That wasn’t really the case against Denver Wednesday. The Lakers had 14 turnovers, a respectable number, but eight of them came from LeBron James, who by his own admission, wasn’t playing with the requisite aggression.
LeBron was the lone healthy primary ball handler for the Lakers against the Nuggets, so his usage was naturally going to be higher with neither Russell Westbrook nor Dennis Schröder available. But there was a certain lethargy in LeBron’s game Wednesday, and that manifested itself in excessive giveaways.
Just look at how LeBron was turning the ball over. These are telegraphed passes.
In theory, LeBron attacking the rim instead of settling for jumpers is a sign that he is taking the game seriously. But he wasn’t really making any reads; he had tunnel vision on getting the ball to Anthony Davis (or Damian Jones) on pick-and-rolls, and Denver knew that.
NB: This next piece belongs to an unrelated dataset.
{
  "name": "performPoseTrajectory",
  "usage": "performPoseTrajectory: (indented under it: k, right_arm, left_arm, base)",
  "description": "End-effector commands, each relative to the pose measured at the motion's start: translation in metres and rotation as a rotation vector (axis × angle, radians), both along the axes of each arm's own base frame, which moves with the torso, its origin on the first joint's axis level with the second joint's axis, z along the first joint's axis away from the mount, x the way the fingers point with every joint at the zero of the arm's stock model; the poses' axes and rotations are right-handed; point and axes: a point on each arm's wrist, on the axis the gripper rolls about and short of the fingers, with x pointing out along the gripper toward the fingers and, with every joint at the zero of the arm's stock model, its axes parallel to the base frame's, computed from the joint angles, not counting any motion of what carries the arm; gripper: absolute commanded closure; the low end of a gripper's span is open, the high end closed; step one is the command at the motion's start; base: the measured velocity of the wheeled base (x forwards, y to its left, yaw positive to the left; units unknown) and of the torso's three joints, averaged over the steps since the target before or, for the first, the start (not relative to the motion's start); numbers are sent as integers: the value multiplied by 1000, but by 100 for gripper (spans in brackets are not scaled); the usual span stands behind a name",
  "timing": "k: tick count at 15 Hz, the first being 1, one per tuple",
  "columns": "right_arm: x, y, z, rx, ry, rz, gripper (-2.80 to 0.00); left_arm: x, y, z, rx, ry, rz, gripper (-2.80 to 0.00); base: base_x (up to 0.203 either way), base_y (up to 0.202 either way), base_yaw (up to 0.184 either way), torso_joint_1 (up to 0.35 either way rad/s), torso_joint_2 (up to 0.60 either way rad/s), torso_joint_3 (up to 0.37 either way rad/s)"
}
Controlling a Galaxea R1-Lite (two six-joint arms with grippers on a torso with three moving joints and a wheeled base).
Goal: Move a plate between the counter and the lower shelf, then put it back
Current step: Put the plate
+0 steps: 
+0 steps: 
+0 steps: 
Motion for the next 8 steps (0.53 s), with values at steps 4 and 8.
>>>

That led to some lazy passes that the Nuggets were easily able to intercept.
“I wasn’t aggressive enough on a lot of my turnovers,” LeBron said postgame. “I was coming off a lot of screens looking to pass to get guys involved. And I wasn’t aggressive enough, and that was some careless turnovers on my part.”
It’s hard to entirely blame LeBron for how those turnovers transpired. On the one hand, he’s right that he wasn’t aggressive, and he was letting smaller defenders stop him at the rim. He needs to be a smarter playmaker and consider other options out of the screen instead of forcing the ball to his big. On the other hand, why would LeBron have faith in skipping the ball out to his shooters when those players are making about a quarter of their shots?
The Nuggets had zero interest in defending the Lakers on the perimeter. Every eye is on the paint, and even a shooter of Kendrick Nunn’s historical caliber (check him out on the wing) isn’t pulling defenders away from the main action.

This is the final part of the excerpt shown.